Except for images, print the whole listing verbatim.

▸ **Data block**:
=== Section Start ===

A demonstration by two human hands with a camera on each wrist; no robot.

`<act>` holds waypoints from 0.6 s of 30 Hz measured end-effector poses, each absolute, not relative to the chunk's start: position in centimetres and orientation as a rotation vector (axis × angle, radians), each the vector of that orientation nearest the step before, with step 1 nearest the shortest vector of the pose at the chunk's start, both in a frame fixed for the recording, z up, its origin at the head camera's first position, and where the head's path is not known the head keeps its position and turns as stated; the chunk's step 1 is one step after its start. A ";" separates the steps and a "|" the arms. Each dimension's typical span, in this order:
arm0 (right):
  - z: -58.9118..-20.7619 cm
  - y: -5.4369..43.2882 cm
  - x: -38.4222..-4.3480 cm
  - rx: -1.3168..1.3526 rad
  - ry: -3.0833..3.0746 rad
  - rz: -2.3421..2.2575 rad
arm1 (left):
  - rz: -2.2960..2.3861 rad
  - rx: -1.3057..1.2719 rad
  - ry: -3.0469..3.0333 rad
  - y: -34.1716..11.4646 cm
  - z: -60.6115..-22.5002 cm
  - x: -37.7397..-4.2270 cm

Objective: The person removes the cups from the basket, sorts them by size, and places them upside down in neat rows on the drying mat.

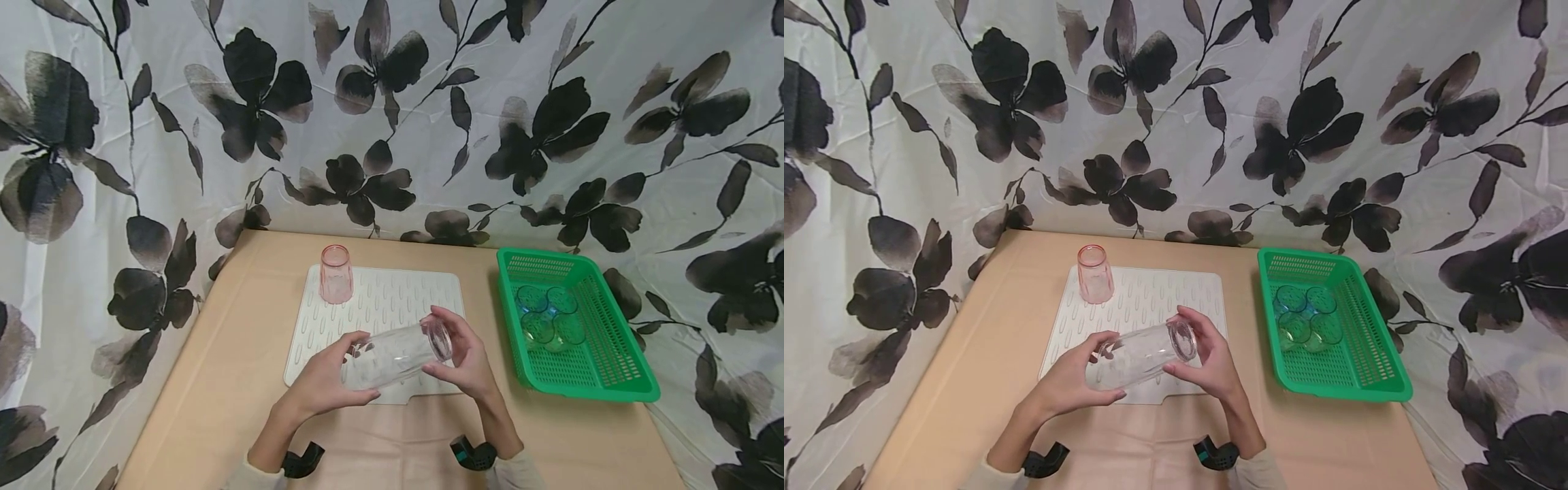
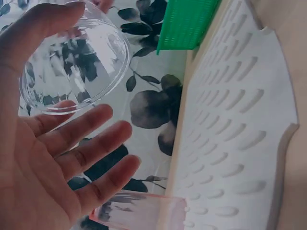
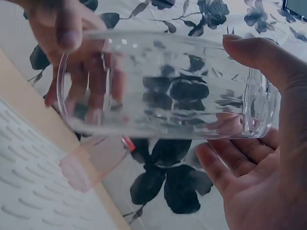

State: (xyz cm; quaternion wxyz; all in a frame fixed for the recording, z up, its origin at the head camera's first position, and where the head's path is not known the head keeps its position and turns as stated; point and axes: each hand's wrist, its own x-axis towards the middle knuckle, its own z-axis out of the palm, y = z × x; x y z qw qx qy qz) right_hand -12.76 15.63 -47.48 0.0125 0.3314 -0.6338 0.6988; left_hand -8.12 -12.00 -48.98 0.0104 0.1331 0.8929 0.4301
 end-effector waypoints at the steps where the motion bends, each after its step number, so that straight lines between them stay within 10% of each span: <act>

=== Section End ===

▸ **Answer for the task**:
A demonstration by two human hands with a camera on each wrist; no robot.

`<act>` holds waypoints from 0.6 s of 30 Hz measured end-effector poses, each absolute, not relative to the chunk's start: position in centimetres and orientation as a rotation vector (axis × angle, radians), each the vector of that orientation nearest the step before, with step 1 nearest the shortest vector of the pose at the chunk's start, both in a frame fixed for the recording, z up, its origin at the head camera's first position, and where the head's path is not known the head keeps its position and turns as stated; the chunk's step 1 is one step after its start. A ";" separates the steps and a "|" the arms. Each dimension's typical span, in this order:
arm0 (right):
  - z: -58.9118..-20.7619 cm
  - y: -5.4369..43.2882 cm
  - x: -38.4222..-4.3480 cm
  - rx: -1.3168..1.3526 rad
  - ry: -3.0833..3.0746 rad
  - rz: -2.3421..2.2575 rad
arm1 (left):
  - rz: -2.2960..2.3861 rad
  - rx: -1.3057..1.2719 rad
  - ry: -3.0469..3.0333 rad
  - y: -34.1716..11.4646 cm
  - z: -60.6115..-22.5002 cm
  - x: -37.7397..-4.2270 cm

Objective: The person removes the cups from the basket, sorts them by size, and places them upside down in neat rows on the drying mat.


State: (xyz cm; quaternion wxyz; all in a frame fixed for the recording, z up, its origin at the head camera's first position, and where the head's path is not known the head keeps its position and turns as stated; point and axes: each hand's wrist, its own x-axis towards the middle knuckle, its own z-axis out of the palm, y = z × x; x y z qw qx qy qz) right_hand -12.76 15.63 -47.48 0.0125 0.3314 -0.6338 0.6988; left_hand -8.12 -12.00 -48.98 0.0104 0.1331 0.8929 0.4301
 end-effector waypoints at the steps where the motion bends, each after its step number, so that straight lines between them stay within 10% of each span: <act>

Nothing more remains to be done for this exercise.